Hi all,
As for move to 3.0, the plan is to accomplish it in several steps:
1. Make all backward incompatible changes -- this phase should be done
as fast as possibly to minimise the pain.
2. Gradually implement new functionality. Add juicy new pieces to
balance the pain caused by phase 1.
3. In parallel, binding maintainers can start making bindings work with
3.0. To minimise the work we can possibly deliver a compatibility header
that translates 2.x.x-style calls to 3.x.x-style calls. Unfortunately,
there's not much to do to simplify the upgrade for bindings that use ABI
rather than API (CLR and Common Lisp AFAIK).
4. Afterwards, the users can start gradually shifting to 0MQ/3.0.
Some notes:
The changes (at least those I am aware of atm) will affect C API, but
all the other language bindings will probably remain stable. That should
make the transition simpler.
There's a change to wire format suggested. That would make 0MQ/2.x.x
components unable to speak to 0MQ/3.x.x components.
Now, let me list the backward incompatible changes I am aware of. Note
that once the change is done, the new API won't change for a long time
(years), so if there's something you think should be changed, shout out
*now*.
1. Simplify the send/recv API for the cases where's there's no need for
zero-copy. Make the API POSIX-compliant at the same time. In short,
instead of:
zmq_msg_t msg;
rc = zmq_msg_init_size (&msg, 4);
assert (rc == 0);
memcpy (zmq_msg_data (&msg), "ABCD", 4);
rc = zmq_send (s, &msg, 0);
assert (rc == 0);
rc = zmq_msg_close (&msg);
assert (rc == 0);
you should be able to use standard POSIX syntax:
nbytes = zmq_send (s, "ABCD", 4, 0);
assert (nbytes == 4);
Existing zero-copy functionality will be retained though, presumably as
zmq_sendmsg() and zmq_recvmsg().
2. Review the types of socket options (getsockopt/setsockopt). The types
are almost completely arbitrary now. Choose sane types instead.

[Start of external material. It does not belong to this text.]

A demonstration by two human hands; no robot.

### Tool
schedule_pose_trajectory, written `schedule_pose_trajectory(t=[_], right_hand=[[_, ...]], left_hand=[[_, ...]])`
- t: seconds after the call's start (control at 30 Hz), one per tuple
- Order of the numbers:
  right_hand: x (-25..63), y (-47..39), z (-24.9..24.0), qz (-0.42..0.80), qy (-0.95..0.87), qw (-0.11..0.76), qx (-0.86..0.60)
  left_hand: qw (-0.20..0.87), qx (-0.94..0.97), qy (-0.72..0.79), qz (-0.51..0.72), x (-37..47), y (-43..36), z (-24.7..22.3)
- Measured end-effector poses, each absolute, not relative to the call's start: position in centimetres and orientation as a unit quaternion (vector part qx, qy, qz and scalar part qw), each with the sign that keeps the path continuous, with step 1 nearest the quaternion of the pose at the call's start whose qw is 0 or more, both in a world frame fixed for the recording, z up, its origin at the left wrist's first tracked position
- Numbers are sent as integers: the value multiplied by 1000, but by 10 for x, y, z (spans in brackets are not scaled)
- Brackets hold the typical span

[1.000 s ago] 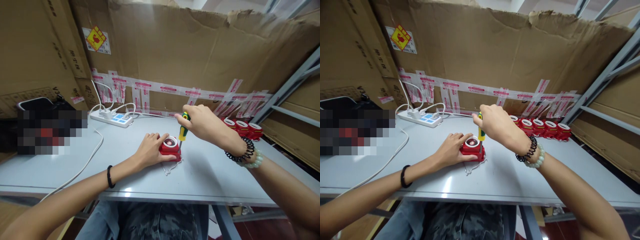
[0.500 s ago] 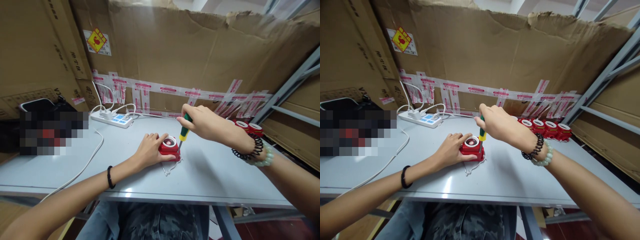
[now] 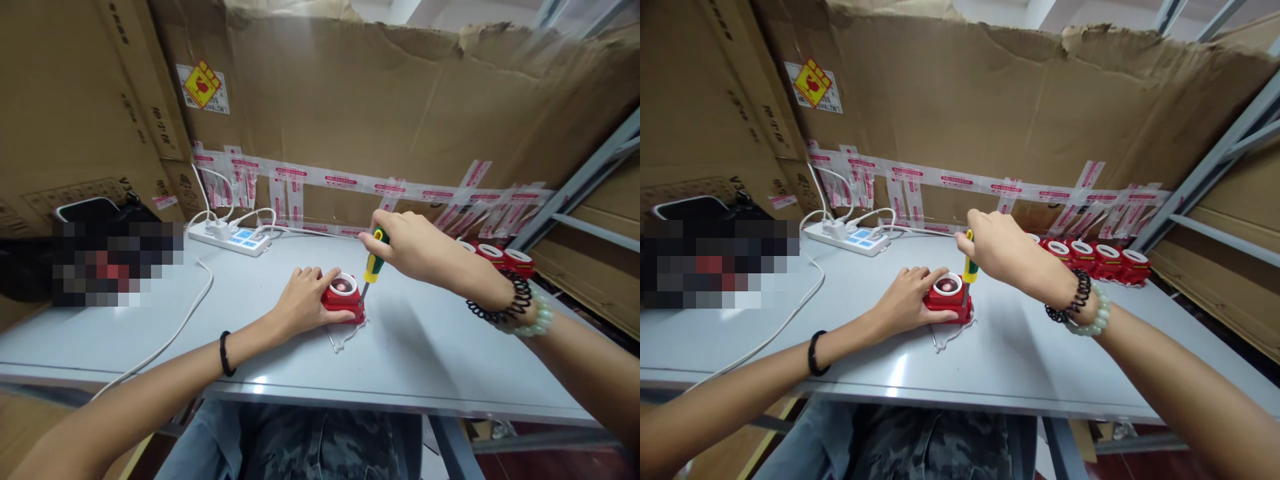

3. Change zmq_poll's timeout value unit from microseconds to
milliseconds to make it coherent with POSIX poll. A side note being that
implementing the poll with sub-millisecond precision is very hard, not
really reliable and the resulting performance is poor.
4. Join ZMQ_RECOVERY_IVL and ZMQ_RECOVERY_IVL_MSEC into a single option.
The two options exist only for backward compatibility reasons. We can
remove one of them now.
5. Remove ZMQ_MCAST_LOOP option. Disable multicast loopback entirely. As
am I told, it's basicallt a hack and it's slow and lossy. It makes sense
to disable this option so that users use ipc transport instead, which
behaves more decently.
6. Remove deprecated ZMQ_UPSTREAM, ZMQ_DOWNSTREAM constants. These were
renamed to PULL and PUSH a long time ago.
7. Devices should be moved out of ØMQ core. The devices are pretty
independent from the core. Moreover, different fancy devices looks like
a natural way to deliver value on top of 0MQ. Removing the "official
devices" from the core seems to be the obvious step towards opening this
market to more development and competition.
8. On-disk swap should be made a device rather than an internal feature
of ØMQ sockets. Persistence is a hard problem and should be solved
independently of 0MQ core which is basically a networking library.
9. C++ binding should be removed from the core. All the other language
bindings are separate projects. There's no reason to treat C++ in a
special way.
10. I would like to remove ZMQ_PAIR pattern altogether, however, Pieter
uses it in the guide, so he proposes to instead limit it to inproc
transport which is the only use case there. Please, if you are using
PAIR, whether over inproc or tcp or whatever, scream now!
For those interested in 0MQ wire format, there are two proposed changes
at the moment:
11. Make the TCP connection header extensible. Right now it conveys only
end point identity. It should be able to contain arbitrary information.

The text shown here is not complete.